Analysis: New UKIP leader's tough challenge
- Published
The last time UKIP delegates met in the brown brick conference centre overlooking Bournemouth beach, the party was in a very different place.
It was 2008, before its momentous first victory in the European polls, before it won some four million votes and got its first MP elected.
Before Nigel Farage resigned then returned within a week and before the referendum and the party's moment of glory - the UK's decision to vote to leave the EU.
After such a run, UKIP could be riding high. Instead, it's rudderless.
In winning the argument on EU membership, UKIP lost both its reason for existing and the leader credited with putting it on the map. Diane James must now establish both a new direction and identity - and that won't be easy.
For many, Nigel Farage is UKIP.
Diane James becomes UKIP leader
Farage: I have given UKIP 'all of me'
Ask voters in Ramsgate, Grimsby or Skegness why they back the party and his name often comes up.
His straight-talking, beer-swigging image reached parts of the electorate other politicians couldn't, and in doing so he became a household name synonymous with his party.
He'll be hard to replace. Diane James is a polished performer who portrays herself as competent and credible, but she's yet to prove she has the popular appeal of her predecessor.
Yet despite his undoubted charisma , Mr Farage is the first to admit he's a divisive character - both outside of UKIP and within.
Popular with many party members, his autocratic leadership style has alienated some in its upper echelons.
Even before this leadership contest, the party was beset by rifts.
Factions that developed during the 2015 general election hardened, popular leadership candidates were out of the running before getting started.
Two senior members have defected to the Conservatives in recent days.
Diane James will have to heal divisions that run deep.
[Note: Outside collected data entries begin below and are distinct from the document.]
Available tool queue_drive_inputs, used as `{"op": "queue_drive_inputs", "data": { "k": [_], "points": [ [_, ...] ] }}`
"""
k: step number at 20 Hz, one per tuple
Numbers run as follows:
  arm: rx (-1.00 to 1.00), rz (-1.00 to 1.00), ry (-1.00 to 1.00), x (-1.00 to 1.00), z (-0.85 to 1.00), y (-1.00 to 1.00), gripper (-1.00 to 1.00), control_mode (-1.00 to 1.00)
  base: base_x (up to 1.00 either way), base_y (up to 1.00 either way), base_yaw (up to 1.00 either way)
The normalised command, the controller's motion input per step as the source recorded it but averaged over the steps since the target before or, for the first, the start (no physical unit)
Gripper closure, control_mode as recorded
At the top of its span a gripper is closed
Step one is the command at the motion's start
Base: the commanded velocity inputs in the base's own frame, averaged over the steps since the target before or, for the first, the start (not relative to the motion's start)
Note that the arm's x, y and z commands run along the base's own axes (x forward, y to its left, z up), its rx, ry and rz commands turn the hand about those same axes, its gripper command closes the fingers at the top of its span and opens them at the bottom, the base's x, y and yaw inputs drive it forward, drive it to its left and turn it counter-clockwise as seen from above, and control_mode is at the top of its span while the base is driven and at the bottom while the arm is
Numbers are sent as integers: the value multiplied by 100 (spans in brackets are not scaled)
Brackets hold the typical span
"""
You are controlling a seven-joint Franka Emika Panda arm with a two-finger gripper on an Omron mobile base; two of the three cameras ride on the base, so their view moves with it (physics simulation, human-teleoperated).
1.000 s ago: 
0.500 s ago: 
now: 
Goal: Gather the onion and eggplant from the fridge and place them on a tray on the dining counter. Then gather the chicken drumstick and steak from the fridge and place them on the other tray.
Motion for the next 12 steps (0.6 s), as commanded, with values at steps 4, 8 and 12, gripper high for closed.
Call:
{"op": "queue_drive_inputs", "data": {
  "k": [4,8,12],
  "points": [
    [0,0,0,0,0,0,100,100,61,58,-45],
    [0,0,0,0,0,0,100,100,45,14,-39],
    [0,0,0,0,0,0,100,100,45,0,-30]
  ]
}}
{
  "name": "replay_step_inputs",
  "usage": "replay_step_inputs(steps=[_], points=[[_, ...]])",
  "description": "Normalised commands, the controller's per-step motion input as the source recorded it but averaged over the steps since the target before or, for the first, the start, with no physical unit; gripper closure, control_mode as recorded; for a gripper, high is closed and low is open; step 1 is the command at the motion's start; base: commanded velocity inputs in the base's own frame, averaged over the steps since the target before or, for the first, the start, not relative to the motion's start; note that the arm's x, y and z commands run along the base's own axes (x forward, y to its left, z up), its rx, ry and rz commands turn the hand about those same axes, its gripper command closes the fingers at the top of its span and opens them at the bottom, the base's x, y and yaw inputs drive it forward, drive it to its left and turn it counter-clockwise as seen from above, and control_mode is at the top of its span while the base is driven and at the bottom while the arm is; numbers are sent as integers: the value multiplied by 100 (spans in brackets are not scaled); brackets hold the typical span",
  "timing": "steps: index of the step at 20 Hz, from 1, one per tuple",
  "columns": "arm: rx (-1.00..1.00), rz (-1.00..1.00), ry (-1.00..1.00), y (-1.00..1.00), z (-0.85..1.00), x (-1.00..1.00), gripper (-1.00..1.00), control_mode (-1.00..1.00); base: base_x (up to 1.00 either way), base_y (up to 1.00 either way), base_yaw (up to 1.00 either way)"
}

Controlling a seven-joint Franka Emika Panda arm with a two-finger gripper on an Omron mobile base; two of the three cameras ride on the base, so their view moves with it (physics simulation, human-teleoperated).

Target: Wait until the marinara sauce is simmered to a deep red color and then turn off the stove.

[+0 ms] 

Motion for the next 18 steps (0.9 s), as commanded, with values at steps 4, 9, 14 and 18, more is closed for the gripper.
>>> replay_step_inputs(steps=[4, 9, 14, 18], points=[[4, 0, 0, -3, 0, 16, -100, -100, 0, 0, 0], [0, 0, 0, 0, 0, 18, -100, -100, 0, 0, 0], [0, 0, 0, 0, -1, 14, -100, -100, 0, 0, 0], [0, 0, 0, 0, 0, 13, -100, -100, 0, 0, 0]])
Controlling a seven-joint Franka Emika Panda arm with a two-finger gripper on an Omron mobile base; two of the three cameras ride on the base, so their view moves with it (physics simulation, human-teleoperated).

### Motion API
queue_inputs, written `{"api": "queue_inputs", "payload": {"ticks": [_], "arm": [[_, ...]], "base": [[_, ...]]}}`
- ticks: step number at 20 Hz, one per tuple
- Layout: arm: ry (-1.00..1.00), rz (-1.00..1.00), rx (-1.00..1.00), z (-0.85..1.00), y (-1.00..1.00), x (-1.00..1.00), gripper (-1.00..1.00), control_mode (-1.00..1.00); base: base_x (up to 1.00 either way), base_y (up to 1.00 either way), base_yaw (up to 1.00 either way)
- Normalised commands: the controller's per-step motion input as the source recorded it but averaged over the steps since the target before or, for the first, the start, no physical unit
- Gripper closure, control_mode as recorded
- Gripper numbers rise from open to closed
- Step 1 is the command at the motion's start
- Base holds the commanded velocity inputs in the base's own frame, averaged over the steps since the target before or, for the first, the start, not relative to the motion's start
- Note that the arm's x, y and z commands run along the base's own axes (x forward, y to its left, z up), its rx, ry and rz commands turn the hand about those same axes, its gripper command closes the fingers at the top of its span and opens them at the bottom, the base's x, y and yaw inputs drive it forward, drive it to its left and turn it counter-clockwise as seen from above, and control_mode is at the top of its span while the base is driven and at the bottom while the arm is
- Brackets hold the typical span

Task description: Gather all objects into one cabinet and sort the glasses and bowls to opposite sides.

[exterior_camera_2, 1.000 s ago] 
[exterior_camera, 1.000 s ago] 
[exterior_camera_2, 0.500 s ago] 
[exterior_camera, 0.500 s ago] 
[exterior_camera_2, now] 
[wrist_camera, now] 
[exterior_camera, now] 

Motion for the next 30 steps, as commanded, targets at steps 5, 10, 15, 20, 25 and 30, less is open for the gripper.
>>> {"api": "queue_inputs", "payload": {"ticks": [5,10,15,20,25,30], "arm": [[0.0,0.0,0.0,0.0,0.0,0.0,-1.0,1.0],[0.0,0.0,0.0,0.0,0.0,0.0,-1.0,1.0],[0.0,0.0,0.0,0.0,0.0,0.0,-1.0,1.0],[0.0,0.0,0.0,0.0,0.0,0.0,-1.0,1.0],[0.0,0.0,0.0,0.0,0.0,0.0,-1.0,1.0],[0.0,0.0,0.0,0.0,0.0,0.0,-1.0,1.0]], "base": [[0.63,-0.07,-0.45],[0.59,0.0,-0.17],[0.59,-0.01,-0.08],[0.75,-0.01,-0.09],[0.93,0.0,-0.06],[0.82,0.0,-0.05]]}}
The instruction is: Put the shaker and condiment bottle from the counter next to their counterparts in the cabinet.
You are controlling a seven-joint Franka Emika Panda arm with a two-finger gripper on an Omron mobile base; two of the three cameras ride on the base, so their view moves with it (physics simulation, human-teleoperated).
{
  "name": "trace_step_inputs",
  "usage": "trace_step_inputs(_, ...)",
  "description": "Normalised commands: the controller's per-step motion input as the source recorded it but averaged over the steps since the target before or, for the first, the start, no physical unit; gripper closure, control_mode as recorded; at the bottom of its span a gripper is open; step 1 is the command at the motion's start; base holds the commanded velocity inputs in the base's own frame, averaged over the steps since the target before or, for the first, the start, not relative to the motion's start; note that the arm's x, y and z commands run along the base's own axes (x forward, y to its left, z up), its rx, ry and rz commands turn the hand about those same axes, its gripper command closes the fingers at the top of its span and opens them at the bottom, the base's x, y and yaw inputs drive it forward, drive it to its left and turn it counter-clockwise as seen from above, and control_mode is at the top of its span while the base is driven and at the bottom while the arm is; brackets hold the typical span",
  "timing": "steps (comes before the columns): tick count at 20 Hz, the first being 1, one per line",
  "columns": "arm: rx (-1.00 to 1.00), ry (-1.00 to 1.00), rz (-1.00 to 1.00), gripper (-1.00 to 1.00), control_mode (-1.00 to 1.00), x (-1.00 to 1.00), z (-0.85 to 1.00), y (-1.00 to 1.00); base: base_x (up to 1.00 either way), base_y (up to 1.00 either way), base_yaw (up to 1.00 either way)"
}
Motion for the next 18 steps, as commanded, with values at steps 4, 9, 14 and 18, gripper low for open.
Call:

She will face animosity and anger from some senior figures, and will have to assert her authority while Nigel Farage inevitably remains on the field - a powerful voice even from the sidelines despite his promise to advise, not interfere.
Target Labour seats
Beyond its internal politics UKIP has an electoral challenge. Four million votes at the last election translated into just one Westminster seat; the current first-past-the-post voting system doesn't favour the party.
Diane James will have to not only maintain current support, but build on it ahead of the 2020 election.
With Labour facing its own leadership crisis, UKIP could use this moment to capitalise on the anti-establishment sentiment so apparent during the referendum.
Many insiders see their natural target as seats where the party came second to Labour in last year's general election, particularly in Wales and the North of England.
But the new leader must first persuade voters that the party still has appeal by proving her leadership credentials while developing policies that speak to the disenfranchised, beyond the promise of UK independence from the EU.
The pledge to ensure the government delivers on Brexit will only go so far.
In the eight years since that last Bournemouth conference, UKIP has achieved more than many members might have dreamed.
Then, some deemed it a protest movement, now it's a political party credited with forcing the government to hold the referendum which led to Brexit.
On those fronts, the mood among members is high. But despite such success Diane James is facing an enormous challenge.
She must unite a fractured party, prove it's more than one policy or one man, prove she can inspire the electorate like her predecessor did and prove that with the EU referendum over there's still a point to UKIP's existence.